PyAI · March 10, 2026 · San Francisco

Leaning In to Find Out

Armin Ronacher · Co-Founder, Earendil

Who Am I?

Armin Ronacher, co-founder at Earendil
Spent 10 years making Sentry a great product
Created a lot of Open Source software: Flask, Jinja2, and others
I write at lucumr.pocoo.org about agentic engineering

I Am Going to Speculate a Little Here.

But Hopefully in a Useful Direction.

We Are All Somewhat Beholden to Foundation Model Providers.

That Means We Have to Learn From Behavior, Not From Internals.

The Weird Part

As user we do not control the training process
We rarely know what the models were optimized for
What if the models change and our uses perform badly?

So the Job Is Not to Guess.

It Is to Find Out.

To Find Out

With a Way to Extrapolate.

Basics

Understand Reinforcement Learning

A pretrained model gives you a broad prior
RL then samples behavior and attaches a reward signal
Good trajectories get reinforced, bad ones get suppressed
Over time, the model becomes more like the behavior that keeps scoring well

What Do the Model Providers Train On?

In short: entire sessions they get access to.

prompts, responses, tool calls, edits, retries, tests
ranking signals: task success, acceptance, abandonment
particularly things like Claude Code sessions where the loop is rich
As we vibe, we reinforce

Why That Matters

Models improve fastest where people use them a lot and the outcome is easy to judge.

High-volume successful workflows create pressure to improve there
Tasks with clear evaluators are easier to reinforce aggressively
Tool-using coding loops are unusually measurable

So How Do We Extrapolate?

Do not just ask what is popular
Ask where behavior is abundant and legible
Ask where outcomes can be scored cheaply
Ask which environments dominate those traces: shells, files, test loops

Gains from Coding Agents

Overrepresented in coding traces

Unix and shell workflows
files, paths, diffs, permissions
popular languages and build tools
tests, logs, stack traces
file system navigation and incremental edits

Underrepresented

GUI-heavy interaction
rare proprietary systems
domains with little trace volume
tasks that resist textual decomposition

Bonus Hunches

Coding agents increasingly bring screenshots into the loop
That means visual understanding in the context of code or code driven agent turns
And coding-adjacent tooling is becoming the base layer for workspace automation

Layers Above the Coding Substrate

The same agents now manipulate spreadsheets, Word documents, calendars, and similar workspace surfaces
They are also remote controlling tmux sessions and web browsers via CDP
So the coding-agent substrate is starting to absorb more and more of ordinary computer work

Surprises

Curious failure modes show up when important state changes are not visible in the session transcript
Agents often get very confused when state changes outside the turn and the harness does not inject those changes
If you tell them about a change and ask them to validate it, they often hallucinate and claim they called a tool when they did not

What This Means for Us

Do not just optimize for what the model can do today
Build around workflows with dense textual feedback
Expect the substrate of coding to keep improving: writing code, running it, files
That gives you a strategy that survives model drift for a while

Narrowing In on Coding Agents

Coding Is a Mode of Execution

If the file system works, and agents know how to program, you can route a surprising amount of work through that loop
Many "non-coding" tasks become tractable once they look like files, programs, tools, and outputs
That gives you leverage from the model's strongest priors instead of fighting them

Build Tiny Programmable Worlds

Use simple sandboxed languages with basic sandboxes
Prefer text files, explicit inputs, deterministic outputs, and good error messages
If the agent can iterate by editing, running, and reading failures, you inherit the coding-agent gradient

Alignment Beats Novelty

SQL beats a custom query DSL
JavaScript light beats a complicated expression language
Even a bespoke DSL can work if it aligns with a known language and produces excellent errors
The more it feels like programming, the more capability you get for free

Finding Out

So Now That We Have a Hypothesis, How Do We Find Out If It's Right?

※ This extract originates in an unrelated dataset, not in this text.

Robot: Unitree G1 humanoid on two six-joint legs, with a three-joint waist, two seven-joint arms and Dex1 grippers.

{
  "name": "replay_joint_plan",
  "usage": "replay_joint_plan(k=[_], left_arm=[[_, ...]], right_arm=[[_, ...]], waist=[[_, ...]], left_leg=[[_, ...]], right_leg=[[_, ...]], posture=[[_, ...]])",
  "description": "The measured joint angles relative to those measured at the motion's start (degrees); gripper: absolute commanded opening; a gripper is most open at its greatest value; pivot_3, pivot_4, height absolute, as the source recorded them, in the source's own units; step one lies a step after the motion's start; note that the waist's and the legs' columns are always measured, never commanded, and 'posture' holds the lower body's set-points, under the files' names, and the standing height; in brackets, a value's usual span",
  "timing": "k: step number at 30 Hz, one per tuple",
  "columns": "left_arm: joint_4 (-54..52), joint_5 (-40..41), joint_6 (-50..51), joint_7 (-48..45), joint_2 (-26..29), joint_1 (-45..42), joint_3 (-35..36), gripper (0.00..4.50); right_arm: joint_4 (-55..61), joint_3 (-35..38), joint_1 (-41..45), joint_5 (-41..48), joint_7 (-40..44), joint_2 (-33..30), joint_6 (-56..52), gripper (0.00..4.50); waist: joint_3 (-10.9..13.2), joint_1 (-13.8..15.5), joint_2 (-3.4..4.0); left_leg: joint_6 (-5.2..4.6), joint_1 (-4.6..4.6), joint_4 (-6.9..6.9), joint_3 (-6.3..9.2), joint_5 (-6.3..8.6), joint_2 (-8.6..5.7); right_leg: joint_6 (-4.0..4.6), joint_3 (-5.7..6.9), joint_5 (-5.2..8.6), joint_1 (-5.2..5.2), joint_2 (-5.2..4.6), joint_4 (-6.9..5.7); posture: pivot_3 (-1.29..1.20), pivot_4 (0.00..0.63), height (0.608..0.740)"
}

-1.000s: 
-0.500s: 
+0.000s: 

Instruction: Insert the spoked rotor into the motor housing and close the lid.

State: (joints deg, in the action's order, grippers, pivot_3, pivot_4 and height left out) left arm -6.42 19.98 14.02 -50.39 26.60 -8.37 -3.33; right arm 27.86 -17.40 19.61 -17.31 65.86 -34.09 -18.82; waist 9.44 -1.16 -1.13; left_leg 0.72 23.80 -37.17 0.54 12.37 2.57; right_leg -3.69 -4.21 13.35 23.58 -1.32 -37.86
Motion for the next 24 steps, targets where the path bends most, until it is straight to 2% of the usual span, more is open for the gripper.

Initial Pass, Then Iteration

Ask the model a few times how it would do the thing
Models have some weak introspectability about likely strategies and failure modes
Then feed agentic turns back into models so they can critique the interaction and suggest harness, prompt, and tool improvements

One Practical Loop

Run the same basic task twenty times with a coding agent
Use subagents or small variations if that helps you explore the space
Then let another LLM score the outcomes for quality, failure modes, and consistency

Use Your Own Traces

Your own coding sessions are a valuable input for judgement
Things like .{pi,claude,codex}/sessions accumulate a surprising amount of useful data
At the beginning, reduce variables: fewer tools, simpler harnesses, clearer prompts

The Trick Is Not Just to Find Out.

It Is to Find Out in a Way That Extrapolates.